I remember being very nervous as I walked slowly to the door before knocking. My two friends were standing behind urging me on. Colin’s mother answered.

‘Is Colin in please? We want to start his fan club’.
‘He’s not in son’, his mother said.
Brian, who was coming down the stairs shouted, ‘I’ll let you start one for me’.
‘No thanks’, we said and walked away, never to return.

Is it too late to start one now?

Ray Atherton
29 Posted 12/01/2020 at 20:08:17

Colin Harvey brilliant player for Everton. George Best
was his favourite player, he knew a star footballer.
Peter Mills
30 Posted 12/01/2020 at 20:43:26
Moving very slowly away from the FA Cup final on the coach in 1966, one of the senior men jumped off the bus and picked up a toy white rabbit that was sitting on a garden wall.

With reference to the famous Jimmy Stewart film about a giant white rabbit, and to one of the heroes of that day, the toy was instantly christened Harvey, and became a mascot on away days for a number of years afterwards.

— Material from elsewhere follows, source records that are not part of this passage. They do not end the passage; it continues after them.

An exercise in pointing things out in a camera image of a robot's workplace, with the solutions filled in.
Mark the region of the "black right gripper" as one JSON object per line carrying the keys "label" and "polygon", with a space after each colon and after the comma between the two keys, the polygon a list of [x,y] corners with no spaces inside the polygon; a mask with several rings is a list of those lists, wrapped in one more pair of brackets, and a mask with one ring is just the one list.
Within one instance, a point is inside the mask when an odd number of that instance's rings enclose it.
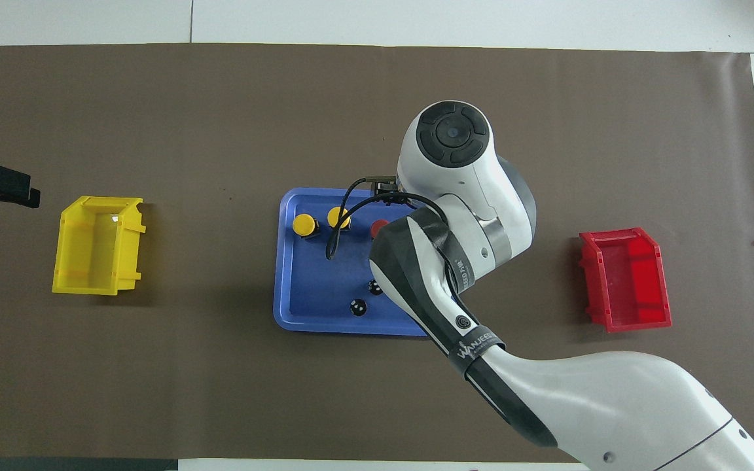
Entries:
{"label": "black right gripper", "polygon": [[396,180],[375,180],[372,182],[372,196],[379,200],[409,200],[402,184]]}

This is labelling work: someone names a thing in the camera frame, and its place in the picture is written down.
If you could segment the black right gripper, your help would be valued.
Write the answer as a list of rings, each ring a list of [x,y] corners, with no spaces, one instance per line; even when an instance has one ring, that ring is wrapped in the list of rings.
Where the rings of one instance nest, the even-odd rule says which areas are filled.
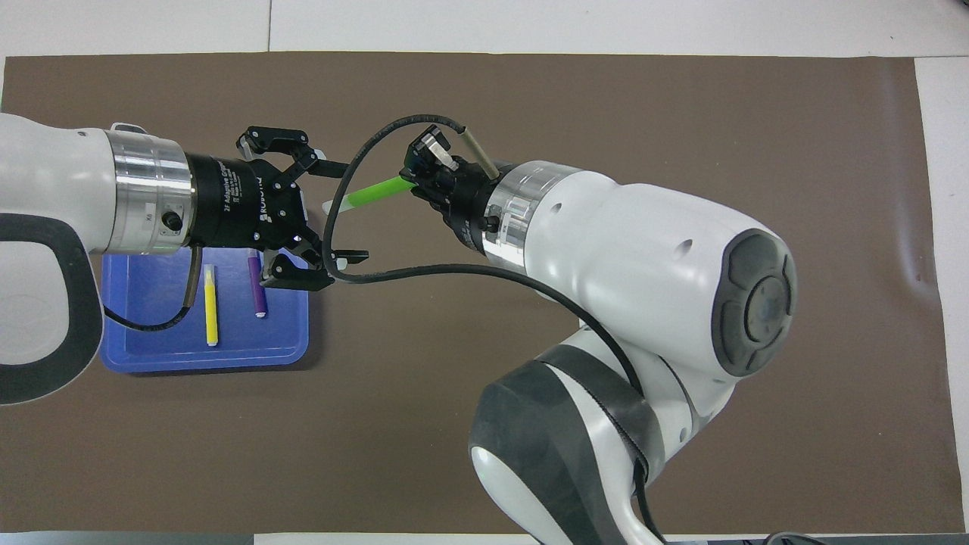
[[[482,228],[498,180],[489,179],[478,163],[463,163],[450,149],[441,128],[430,125],[409,144],[401,177],[416,184],[413,196],[437,211],[461,244],[484,253]]]

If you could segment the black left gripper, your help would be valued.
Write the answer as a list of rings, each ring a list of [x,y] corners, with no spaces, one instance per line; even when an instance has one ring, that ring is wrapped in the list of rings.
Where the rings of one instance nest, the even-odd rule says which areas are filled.
[[[335,283],[322,259],[337,269],[369,258],[368,251],[329,251],[307,231],[302,192],[295,180],[312,176],[341,179],[348,165],[311,148],[298,129],[250,126],[236,139],[243,160],[189,153],[194,213],[186,242],[204,248],[255,248],[263,252],[260,286],[318,292]],[[283,153],[293,159],[278,170],[263,158]]]

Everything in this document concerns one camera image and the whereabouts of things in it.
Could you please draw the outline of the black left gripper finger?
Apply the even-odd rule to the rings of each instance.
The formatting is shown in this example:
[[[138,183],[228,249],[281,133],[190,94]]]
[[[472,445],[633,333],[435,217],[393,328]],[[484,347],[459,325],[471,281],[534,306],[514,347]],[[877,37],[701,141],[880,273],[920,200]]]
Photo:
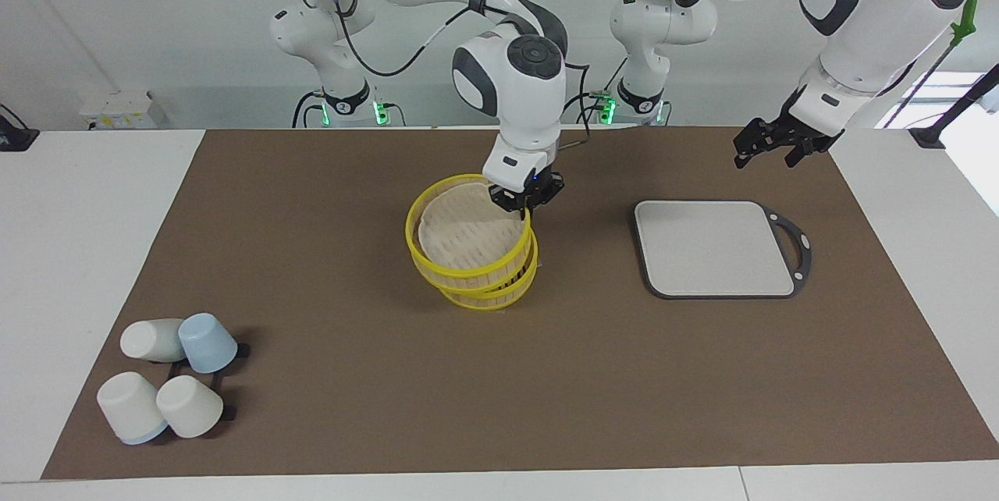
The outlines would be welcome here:
[[[773,149],[772,124],[763,118],[754,118],[734,138],[734,165],[744,168],[753,157]]]
[[[810,155],[827,153],[836,141],[836,136],[796,136],[795,138],[790,139],[786,144],[791,147],[791,150],[785,155],[784,162],[788,168],[794,168],[802,162],[804,158],[809,157]]]

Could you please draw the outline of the yellow bamboo steamer tier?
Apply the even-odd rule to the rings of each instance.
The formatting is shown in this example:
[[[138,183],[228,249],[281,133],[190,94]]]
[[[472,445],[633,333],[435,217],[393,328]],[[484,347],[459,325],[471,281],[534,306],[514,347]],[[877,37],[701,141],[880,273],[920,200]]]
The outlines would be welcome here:
[[[463,295],[439,289],[447,301],[457,307],[477,312],[500,311],[518,302],[531,288],[539,267],[538,238],[532,234],[528,239],[528,256],[520,272],[502,288],[490,290],[481,295]]]
[[[535,231],[534,225],[532,225],[532,216],[529,213],[525,218],[524,233],[522,233],[521,240],[517,242],[515,248],[499,261],[485,267],[472,270],[454,270],[439,266],[429,260],[422,252],[417,239],[418,220],[420,220],[422,211],[427,207],[429,200],[442,194],[446,189],[471,182],[482,182],[489,185],[489,182],[481,174],[467,173],[447,177],[422,191],[407,211],[406,220],[404,220],[404,242],[409,249],[415,270],[436,289],[463,295],[481,295],[490,290],[502,288],[504,284],[510,283],[517,276],[527,261],[528,239],[532,234],[535,235]]]

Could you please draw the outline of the black cup rack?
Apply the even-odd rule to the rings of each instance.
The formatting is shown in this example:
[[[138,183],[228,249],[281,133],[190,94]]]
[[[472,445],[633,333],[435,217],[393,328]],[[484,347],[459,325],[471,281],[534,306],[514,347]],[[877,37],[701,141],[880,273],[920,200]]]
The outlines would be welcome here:
[[[195,373],[188,359],[175,361],[169,363],[170,370],[168,373],[168,379],[175,378],[180,375],[193,375],[193,376],[204,376],[209,378],[208,387],[211,391],[219,394],[222,397],[222,414],[220,417],[221,421],[233,421],[238,415],[238,406],[234,401],[229,400],[227,396],[223,393],[225,392],[225,384],[228,378],[234,377],[242,371],[252,355],[252,346],[243,341],[239,341],[236,344],[236,355],[231,362],[228,363],[224,368],[214,371],[212,373]]]

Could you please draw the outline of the white perforated steamer liner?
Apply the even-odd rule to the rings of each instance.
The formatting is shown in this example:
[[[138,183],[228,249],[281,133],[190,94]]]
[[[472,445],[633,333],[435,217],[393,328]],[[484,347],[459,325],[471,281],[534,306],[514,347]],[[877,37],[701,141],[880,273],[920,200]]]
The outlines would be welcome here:
[[[439,266],[472,270],[495,263],[515,248],[525,220],[492,202],[489,185],[464,183],[429,200],[417,226],[422,252]]]

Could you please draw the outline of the green tipped thin pole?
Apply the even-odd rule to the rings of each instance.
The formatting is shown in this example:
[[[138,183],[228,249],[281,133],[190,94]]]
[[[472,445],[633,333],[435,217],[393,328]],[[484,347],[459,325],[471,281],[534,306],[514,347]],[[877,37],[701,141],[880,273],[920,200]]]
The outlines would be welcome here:
[[[940,56],[934,61],[931,67],[929,67],[928,70],[921,75],[921,77],[913,85],[913,88],[911,88],[909,92],[906,93],[905,97],[901,100],[899,106],[897,106],[893,114],[882,125],[882,129],[889,128],[889,126],[896,120],[896,118],[899,117],[901,113],[903,113],[903,110],[906,109],[907,106],[909,106],[910,102],[915,97],[915,95],[917,95],[919,90],[926,84],[927,80],[931,77],[931,75],[938,70],[938,68],[943,64],[945,59],[952,53],[952,51],[956,49],[956,47],[959,46],[960,43],[963,42],[965,38],[976,32],[975,17],[976,17],[977,4],[978,0],[965,1],[960,20],[951,25],[951,39],[947,47],[940,54]]]

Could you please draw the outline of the white plastic cup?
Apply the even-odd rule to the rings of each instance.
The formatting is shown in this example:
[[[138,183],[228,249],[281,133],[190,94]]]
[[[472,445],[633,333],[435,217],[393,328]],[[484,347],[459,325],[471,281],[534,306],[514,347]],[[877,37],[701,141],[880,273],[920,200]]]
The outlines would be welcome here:
[[[125,327],[120,350],[128,358],[153,363],[182,361],[187,357],[178,333],[182,323],[179,318],[136,321]]]
[[[184,439],[209,432],[225,407],[220,394],[189,375],[168,380],[157,391],[155,402],[168,426]]]
[[[109,378],[97,391],[97,402],[115,437],[135,446],[160,436],[168,423],[159,409],[158,390],[136,371]]]

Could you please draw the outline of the white wall socket box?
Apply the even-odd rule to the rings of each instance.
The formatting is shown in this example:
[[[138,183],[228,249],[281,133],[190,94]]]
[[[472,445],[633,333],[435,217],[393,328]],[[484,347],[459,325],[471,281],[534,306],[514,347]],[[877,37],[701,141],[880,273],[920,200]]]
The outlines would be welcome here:
[[[85,97],[79,117],[88,129],[165,129],[165,111],[147,90],[121,90]]]

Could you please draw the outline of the brown table mat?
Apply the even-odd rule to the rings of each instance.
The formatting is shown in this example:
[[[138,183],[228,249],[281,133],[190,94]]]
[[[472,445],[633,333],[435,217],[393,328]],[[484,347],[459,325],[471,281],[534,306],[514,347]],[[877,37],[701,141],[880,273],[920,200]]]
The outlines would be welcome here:
[[[500,312],[415,270],[404,218],[471,172],[488,131],[204,135],[45,479],[553,471],[999,459],[999,442],[829,155],[734,167],[734,129],[604,131],[560,156],[540,267]],[[814,262],[785,300],[663,300],[640,274],[642,200],[752,200]],[[126,446],[100,384],[138,371],[130,323],[217,316],[252,349],[236,418]]]

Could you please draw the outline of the black stand with clamp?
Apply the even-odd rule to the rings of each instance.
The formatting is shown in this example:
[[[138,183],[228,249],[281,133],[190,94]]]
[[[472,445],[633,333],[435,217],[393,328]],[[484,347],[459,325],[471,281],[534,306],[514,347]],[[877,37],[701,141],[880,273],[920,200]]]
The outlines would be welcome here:
[[[907,129],[913,140],[922,148],[945,149],[940,140],[943,132],[972,106],[978,105],[987,114],[999,112],[999,62],[982,75],[952,106],[928,127]]]

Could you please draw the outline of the light blue plastic cup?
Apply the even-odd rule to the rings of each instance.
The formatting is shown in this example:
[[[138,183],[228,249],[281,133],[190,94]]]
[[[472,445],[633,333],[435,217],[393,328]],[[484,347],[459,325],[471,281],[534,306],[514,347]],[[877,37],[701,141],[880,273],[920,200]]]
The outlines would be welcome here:
[[[190,369],[199,374],[217,373],[238,355],[236,339],[209,312],[199,312],[182,320],[178,337]]]

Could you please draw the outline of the black table clamp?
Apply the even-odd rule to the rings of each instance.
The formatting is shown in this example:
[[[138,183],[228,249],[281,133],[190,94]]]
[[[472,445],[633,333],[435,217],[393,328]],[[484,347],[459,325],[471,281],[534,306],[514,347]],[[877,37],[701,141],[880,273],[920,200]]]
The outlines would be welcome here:
[[[0,152],[22,152],[39,138],[41,131],[29,127],[7,105],[0,103]]]

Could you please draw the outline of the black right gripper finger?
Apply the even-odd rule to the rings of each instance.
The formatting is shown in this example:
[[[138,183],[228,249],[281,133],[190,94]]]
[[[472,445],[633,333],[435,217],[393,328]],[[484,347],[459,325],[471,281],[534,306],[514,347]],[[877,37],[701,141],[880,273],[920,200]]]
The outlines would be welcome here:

This small piece of Everton history may still be lying hidden away in a Crosby attic somewhere.

Mike Doyle
31 Posted 12/01/2020 at 21:03:28
Tony 27] slightly off topic, but I played for the Sunday League side that Mike Lyons ran. His training sessions were all skill-based - and quite different from long-ball approach that people often associate Mike with. And no bad language allowed - he wouldn’t tolerate it.
Anthony Dove
32 Posted 13/01/2020 at 18:56:11
Only just seen this item, but however late just wanted to say he is the greatest Evertonian, for all sorts of reasons.
Rob Halligan
33 Posted 13/01/2020 at 23:49:23
Like Anthony 32, I've only just read this. A fantastic, but also very sad read re: the death of Colin and Maureens eldest daughter, which I was unaware of. Regarding Alan's post @ 25, I don't know if he refers to where Colin lived when he lived in Gateacre, but the Harveys moved into a house in Cherry Vale, just off Halewood road on the outskirts of Gateacre village. I remember we would go and knock on his door asking for autographs, which he was always more than willing to do. Jimmy Husband, who lived nearby, I think it was Vale road in Woolton (or somewhere just off), and again Jimmy was always willing to sign autographs. I think we also went to Jimmy Husband's house just to look at his E Type jaguar!!
Alan J Thompson
34 Posted 14/01/2020 at 04:44:01
Rob(#33); May be my memory playing up but yes, the street opposite (across Halewood Road) from the old Gateacre Hall Hotel. As for Vale Road, would that be the old cottages that used to be part of Strawberry Fields and, I think, Henry Newton also may have lived in. Used to see Jimmy Husband in, of all places, the Coffee House in Woolton Village although I don't know what I was doing in there.
Bill Griffiths
35 Posted 15/01/2020 at 19:18:22
This is my favourite article ever and I've got tears in my eyes having read it.

For me personally, Colin Harvey is the best footballer I have ever seen in an Everton shirt, even shading Bally, "The White Pele" being a fitting description.

I think he's right up there with Dixie as one of the greatest Evertonians ever.

Graham Hammond
36 Posted 20/01/2020 at 16:36:12
Colin Harvey should have had a stand at Goodison named after him. Bollocks to the 'Sir Phillip Carter Stand'.
Gerry Morrison
37 Posted 22/01/2020 at 18:12:12
What a great read about a great Evertonian.
When I was at St. James', we won the cup in 1970 and Colin Harvey came to the school to present us with our medals. He stuck around afterwards and had jellies and fairy cakes with us; it was an unforgettable day.
After reading a couple of earlier excerpts from Becky's book, I couldn't wait for the rest, so I found a copy on ebay. It only cost a couple of quid and every chapter is as good as this one.